_Assignment_
Copy out exactly the stretch of the listing below that begins at the line containing "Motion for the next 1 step" and ends at the line containing "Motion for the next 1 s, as", and copy nothing outside it.

_Provided records_
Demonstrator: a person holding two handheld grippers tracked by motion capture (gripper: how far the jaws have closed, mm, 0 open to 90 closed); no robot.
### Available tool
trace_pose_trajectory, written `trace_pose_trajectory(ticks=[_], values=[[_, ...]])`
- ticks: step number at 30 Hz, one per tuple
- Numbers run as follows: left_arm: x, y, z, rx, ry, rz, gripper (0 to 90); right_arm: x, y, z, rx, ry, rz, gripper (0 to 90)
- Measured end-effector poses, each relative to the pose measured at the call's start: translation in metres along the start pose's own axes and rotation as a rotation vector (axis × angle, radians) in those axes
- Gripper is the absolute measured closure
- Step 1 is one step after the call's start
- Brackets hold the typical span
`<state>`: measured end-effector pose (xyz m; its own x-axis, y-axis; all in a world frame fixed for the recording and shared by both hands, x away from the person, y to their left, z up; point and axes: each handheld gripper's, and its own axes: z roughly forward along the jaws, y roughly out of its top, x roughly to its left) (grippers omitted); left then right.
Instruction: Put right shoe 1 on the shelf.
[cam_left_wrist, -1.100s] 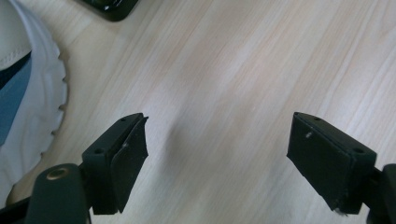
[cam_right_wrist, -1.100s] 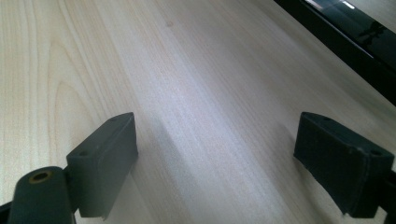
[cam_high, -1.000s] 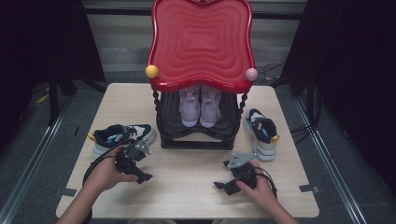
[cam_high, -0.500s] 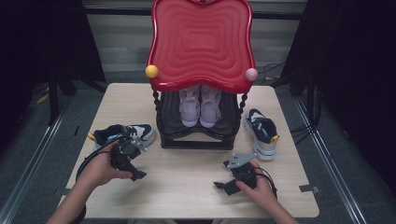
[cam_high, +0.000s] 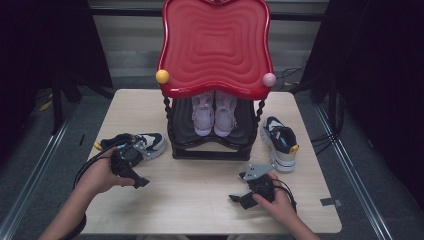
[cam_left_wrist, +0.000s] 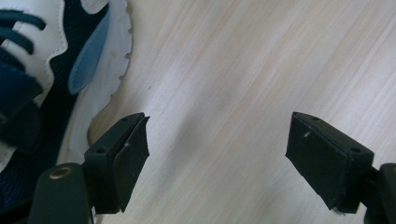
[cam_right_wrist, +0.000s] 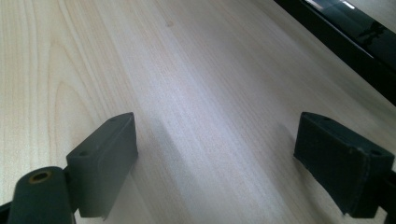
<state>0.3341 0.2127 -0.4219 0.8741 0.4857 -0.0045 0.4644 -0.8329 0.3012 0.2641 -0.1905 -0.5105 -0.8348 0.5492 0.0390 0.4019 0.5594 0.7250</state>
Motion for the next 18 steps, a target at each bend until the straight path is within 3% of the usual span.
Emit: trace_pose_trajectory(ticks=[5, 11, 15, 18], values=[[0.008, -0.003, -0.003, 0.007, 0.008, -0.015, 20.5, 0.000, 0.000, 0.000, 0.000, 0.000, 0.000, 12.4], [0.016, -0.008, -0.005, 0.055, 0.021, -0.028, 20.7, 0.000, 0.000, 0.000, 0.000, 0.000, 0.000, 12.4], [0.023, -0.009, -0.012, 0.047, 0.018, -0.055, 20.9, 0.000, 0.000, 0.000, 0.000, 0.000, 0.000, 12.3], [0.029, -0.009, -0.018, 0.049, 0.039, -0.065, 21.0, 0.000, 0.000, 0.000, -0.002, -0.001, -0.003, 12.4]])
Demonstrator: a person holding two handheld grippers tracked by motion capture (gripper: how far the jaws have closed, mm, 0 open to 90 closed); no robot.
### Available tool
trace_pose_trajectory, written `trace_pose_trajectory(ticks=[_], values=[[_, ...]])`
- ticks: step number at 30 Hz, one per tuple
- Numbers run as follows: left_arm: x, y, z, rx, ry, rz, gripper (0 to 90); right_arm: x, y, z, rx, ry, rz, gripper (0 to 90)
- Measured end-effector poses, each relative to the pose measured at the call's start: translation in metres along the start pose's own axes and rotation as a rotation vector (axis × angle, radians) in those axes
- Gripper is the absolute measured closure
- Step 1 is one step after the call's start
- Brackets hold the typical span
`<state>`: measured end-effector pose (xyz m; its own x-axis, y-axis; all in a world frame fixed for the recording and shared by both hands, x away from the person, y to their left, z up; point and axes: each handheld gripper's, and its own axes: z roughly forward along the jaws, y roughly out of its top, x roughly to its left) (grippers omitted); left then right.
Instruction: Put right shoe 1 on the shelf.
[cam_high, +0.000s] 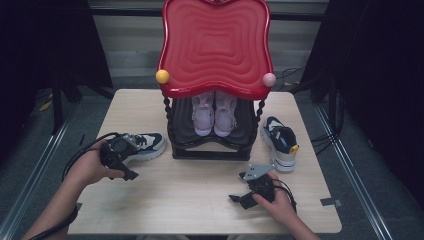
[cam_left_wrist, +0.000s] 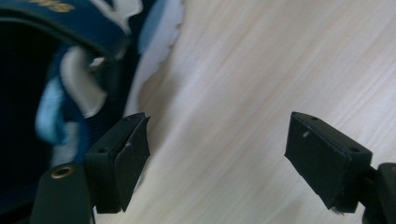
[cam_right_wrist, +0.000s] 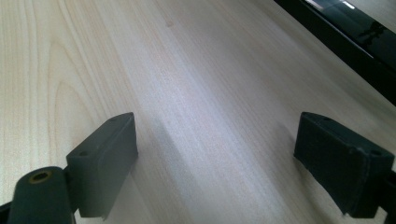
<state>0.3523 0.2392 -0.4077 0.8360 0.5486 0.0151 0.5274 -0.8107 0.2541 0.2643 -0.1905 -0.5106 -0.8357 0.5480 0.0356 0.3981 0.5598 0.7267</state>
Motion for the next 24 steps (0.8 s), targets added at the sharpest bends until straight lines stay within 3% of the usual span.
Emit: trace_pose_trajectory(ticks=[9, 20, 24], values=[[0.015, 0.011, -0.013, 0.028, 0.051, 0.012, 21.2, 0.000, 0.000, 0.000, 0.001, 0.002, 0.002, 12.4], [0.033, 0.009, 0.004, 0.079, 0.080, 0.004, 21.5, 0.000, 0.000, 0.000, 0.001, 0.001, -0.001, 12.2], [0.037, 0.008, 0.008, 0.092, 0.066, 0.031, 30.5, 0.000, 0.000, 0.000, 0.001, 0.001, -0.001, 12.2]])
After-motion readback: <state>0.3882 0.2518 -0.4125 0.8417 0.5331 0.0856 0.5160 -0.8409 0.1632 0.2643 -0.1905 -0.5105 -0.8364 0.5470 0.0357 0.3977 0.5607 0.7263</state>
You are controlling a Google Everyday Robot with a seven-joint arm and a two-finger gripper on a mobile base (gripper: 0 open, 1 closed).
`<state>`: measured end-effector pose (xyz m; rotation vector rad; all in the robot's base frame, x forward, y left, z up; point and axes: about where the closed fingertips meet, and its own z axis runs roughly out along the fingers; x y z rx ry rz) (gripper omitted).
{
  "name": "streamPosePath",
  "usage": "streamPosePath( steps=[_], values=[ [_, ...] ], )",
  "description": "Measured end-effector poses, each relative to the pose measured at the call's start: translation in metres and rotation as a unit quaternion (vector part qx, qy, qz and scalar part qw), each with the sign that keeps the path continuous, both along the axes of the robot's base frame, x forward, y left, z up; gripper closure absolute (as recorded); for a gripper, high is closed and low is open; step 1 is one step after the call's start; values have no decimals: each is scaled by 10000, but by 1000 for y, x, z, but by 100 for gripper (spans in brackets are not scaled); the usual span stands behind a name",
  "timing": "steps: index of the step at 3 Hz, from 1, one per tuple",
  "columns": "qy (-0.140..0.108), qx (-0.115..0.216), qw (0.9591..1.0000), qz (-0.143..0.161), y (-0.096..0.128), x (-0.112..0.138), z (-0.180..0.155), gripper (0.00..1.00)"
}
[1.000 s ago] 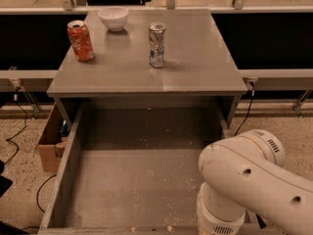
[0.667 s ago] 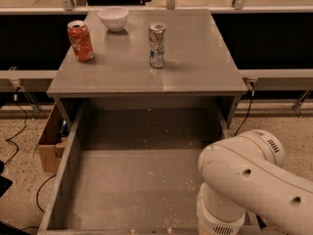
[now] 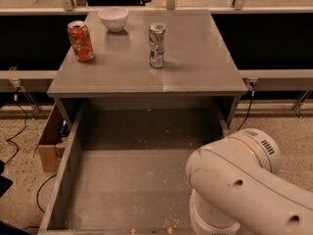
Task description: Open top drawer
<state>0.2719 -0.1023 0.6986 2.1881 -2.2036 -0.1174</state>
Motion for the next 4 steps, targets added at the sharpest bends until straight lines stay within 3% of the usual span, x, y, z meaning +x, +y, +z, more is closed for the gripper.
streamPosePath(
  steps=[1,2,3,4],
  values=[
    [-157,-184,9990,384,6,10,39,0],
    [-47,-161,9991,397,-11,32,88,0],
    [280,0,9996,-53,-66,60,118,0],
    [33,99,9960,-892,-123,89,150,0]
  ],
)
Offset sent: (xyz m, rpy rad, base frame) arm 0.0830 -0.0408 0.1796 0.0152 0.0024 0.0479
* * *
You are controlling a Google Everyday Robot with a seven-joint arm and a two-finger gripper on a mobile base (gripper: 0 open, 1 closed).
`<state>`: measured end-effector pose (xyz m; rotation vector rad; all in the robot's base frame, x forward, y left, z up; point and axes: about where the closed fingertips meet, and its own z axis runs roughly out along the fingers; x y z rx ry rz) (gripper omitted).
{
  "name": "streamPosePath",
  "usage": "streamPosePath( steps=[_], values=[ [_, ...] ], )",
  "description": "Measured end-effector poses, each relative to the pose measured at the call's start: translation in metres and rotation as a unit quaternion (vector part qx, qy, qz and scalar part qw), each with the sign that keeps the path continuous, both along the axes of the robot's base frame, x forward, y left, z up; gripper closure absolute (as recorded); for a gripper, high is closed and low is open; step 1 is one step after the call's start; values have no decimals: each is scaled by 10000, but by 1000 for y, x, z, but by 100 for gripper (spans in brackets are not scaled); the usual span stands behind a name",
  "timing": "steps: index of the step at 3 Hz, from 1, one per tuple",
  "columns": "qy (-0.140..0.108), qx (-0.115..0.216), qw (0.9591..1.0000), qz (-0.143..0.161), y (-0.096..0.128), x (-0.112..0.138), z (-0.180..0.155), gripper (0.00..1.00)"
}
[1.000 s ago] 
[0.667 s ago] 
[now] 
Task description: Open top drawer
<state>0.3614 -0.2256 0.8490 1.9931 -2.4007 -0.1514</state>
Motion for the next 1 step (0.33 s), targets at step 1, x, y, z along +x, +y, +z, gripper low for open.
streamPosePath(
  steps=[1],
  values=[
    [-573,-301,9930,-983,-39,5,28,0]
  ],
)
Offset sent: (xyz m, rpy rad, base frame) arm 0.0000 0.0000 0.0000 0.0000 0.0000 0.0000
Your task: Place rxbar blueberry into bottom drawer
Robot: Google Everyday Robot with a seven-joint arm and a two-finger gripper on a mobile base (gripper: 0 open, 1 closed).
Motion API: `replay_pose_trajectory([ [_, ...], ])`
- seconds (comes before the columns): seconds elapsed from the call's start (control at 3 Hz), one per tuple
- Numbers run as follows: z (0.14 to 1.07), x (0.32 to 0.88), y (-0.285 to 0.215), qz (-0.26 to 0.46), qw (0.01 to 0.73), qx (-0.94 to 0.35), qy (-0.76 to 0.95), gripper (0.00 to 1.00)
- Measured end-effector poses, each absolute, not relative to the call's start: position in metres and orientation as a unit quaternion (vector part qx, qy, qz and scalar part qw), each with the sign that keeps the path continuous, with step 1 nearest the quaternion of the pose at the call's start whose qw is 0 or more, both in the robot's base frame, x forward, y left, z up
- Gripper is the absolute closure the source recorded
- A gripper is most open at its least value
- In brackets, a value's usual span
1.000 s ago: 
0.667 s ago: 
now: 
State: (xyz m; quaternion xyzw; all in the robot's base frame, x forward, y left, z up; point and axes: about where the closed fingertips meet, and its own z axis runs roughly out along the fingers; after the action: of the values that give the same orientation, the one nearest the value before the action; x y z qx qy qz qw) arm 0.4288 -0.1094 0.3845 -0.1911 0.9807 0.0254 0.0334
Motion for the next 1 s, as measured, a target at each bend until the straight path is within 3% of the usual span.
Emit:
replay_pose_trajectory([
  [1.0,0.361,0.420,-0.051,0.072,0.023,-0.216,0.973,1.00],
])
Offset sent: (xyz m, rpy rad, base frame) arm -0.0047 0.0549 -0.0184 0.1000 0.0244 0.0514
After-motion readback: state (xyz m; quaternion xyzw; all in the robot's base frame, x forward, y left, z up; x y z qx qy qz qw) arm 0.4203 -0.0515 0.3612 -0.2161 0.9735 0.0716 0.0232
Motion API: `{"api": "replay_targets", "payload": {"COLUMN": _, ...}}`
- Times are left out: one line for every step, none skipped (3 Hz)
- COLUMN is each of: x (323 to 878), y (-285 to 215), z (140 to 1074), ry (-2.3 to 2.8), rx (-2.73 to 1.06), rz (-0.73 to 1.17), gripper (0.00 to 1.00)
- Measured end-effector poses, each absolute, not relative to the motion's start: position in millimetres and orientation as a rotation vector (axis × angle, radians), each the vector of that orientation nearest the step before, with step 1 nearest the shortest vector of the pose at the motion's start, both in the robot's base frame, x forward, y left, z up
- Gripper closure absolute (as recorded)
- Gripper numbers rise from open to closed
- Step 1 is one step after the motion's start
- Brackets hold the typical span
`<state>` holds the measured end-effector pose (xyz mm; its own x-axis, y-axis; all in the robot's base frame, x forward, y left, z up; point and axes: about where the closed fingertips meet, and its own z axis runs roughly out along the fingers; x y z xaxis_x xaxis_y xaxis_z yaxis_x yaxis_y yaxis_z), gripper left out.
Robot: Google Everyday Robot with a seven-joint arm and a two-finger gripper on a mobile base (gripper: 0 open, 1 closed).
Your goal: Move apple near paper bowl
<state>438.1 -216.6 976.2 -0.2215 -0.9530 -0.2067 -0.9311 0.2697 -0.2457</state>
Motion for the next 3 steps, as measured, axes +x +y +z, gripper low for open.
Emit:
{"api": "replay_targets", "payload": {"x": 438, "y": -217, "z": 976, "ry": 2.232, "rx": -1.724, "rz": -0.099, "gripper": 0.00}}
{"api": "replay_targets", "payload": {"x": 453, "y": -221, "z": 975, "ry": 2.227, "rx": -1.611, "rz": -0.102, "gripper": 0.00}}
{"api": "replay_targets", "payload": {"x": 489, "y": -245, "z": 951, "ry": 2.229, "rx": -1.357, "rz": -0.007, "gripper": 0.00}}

_Exercise result_
Motion for the next 1 step (0.33 s), targets at step 1, x, y, z along +x, +y, +z, gripper low for open.
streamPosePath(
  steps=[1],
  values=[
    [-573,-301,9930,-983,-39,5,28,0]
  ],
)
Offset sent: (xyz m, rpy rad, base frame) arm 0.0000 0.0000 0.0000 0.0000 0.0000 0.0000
Your task: Place rxbar blueberry into bottom drawer
Robot: Google Everyday Robot with a seven-joint arm and a two-finger gripper on a mobile base (gripper: 0 open, 1 closed).
Motion API: `replay_pose_trajectory([ [_, ...], ])`
- seconds (comes before the columns): seconds elapsed from the call's start (control at 3 Hz), one per tuple
- Numbers run as follows: z (0.14 to 1.07), x (0.32 to 0.88), y (-0.285 to 0.215), qz (-0.26 to 0.46), qw (0.01 to 0.73), qx (-0.94 to 0.35), qy (-0.76 to 0.95), gripper (0.00 to 1.00)
- Measured end-effector poses, each absolute, not relative to the call's start: position in metres and orientation as a unit quaternion (vector part qx, qy, qz and scalar part qw), each with the sign that keeps the path continuous, with step 1 nearest the quaternion of the pose at the call's start whose qw is 0 or more, both in the robot's base frame, x forward, y left, z up
- Gripper is the absolute closure the source recorded
- A gripper is most open at its least value
- In brackets, a value's usual span
1.000 s ago: 
0.667 s ago: 
now: 
State: (xyz m; quaternion xyzw; all in the robot's base frame, x forward, y left, z up; point and axes: about where the closed fingertips meet, and its own z axis runs roughly out along the fingers; after the action: of the values that give the same orientation, the one nearest the value before the action; x y z qx qy qz qw) arm 0.4288 -0.1094 0.3845 -0.1911 0.9807 0.0254 0.0334
Motion for the next 1 s, as measured, a target at each bend until the straight path is within 3% of the usual span.

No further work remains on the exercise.